Constructing the non-judgmental event
Bruno Ganz's affective ethics in Knife in the head and in The white city
pp. 221-233
in: Silke Panse, Dennis Rothermel (eds), A critique of judgment in film and television, Berlin, Springer, 2014Abstract
In his essay, "To Have Done with Judgment," Gilles Deleuze makes a clear and deliberate break with Kant on the question of judgment as a temporally infinite and unpayable debt to the universal and unseen deity — in effect, indebtedness as an incessant postponement and deferral, thereby guaranteeing the impossibility of its redress. Instead, he reconfigures it as a finite justice relating to the body and its affects. "Kant did not invent a true critique of judgment," argues Deleuze; "on the contrary, what the book of this title established was a fantastic subjective tribunal.
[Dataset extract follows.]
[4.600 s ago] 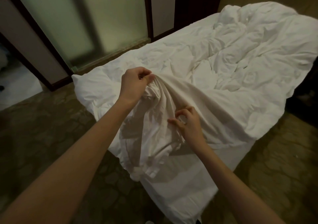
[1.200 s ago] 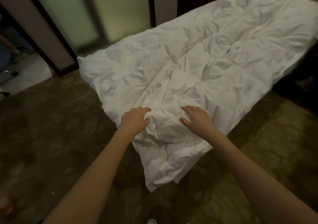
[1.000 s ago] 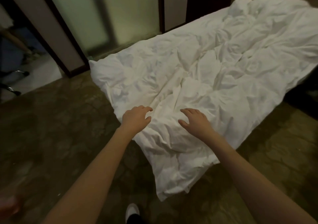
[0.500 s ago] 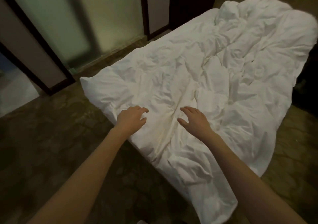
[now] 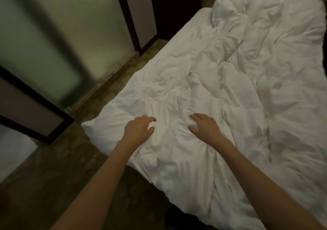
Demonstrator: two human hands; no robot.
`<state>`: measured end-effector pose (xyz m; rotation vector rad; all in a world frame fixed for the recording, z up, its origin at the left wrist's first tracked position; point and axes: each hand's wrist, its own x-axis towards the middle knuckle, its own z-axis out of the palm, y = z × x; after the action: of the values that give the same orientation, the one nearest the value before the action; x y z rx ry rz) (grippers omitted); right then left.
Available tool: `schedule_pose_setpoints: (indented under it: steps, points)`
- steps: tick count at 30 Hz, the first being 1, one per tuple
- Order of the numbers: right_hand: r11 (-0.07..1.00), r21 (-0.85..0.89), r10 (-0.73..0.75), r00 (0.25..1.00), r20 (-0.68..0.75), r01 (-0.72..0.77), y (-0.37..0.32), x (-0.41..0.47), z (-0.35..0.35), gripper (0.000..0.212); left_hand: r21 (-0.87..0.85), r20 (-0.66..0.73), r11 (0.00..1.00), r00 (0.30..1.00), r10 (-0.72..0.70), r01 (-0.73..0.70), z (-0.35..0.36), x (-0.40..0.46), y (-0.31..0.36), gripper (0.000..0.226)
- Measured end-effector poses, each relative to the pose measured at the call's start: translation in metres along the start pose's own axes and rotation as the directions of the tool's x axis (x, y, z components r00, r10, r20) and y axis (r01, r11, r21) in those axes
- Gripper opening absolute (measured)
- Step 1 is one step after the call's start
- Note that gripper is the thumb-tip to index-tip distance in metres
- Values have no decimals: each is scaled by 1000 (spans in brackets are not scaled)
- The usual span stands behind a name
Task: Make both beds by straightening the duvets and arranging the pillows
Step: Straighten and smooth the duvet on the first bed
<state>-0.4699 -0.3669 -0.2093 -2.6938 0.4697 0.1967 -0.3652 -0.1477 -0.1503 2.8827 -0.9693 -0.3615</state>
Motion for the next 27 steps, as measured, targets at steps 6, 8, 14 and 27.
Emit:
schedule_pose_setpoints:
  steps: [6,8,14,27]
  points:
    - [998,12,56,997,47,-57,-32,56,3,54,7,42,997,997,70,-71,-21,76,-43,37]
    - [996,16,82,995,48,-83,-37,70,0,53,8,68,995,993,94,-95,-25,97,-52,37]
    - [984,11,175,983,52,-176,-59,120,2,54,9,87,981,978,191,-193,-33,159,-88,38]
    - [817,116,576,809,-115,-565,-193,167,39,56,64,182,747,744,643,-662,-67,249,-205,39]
Breaking with the Judeo-Christian tradition, it was Spinoza who carried out the critique, and he had four great disciples to take it up again and push it further: Nietzsche, D.H. Lawrence, Kafka, Artaud" (Deleuze 1997a, 126). Spinoza's seminal role lay in his ability to organize the infinite — Kant's predetermined basis for judgment — in terms of the dystopic (or disutopia), in the affirmative sense of what he called conatus (roughly translated as the condition of "enduring in your own becoming").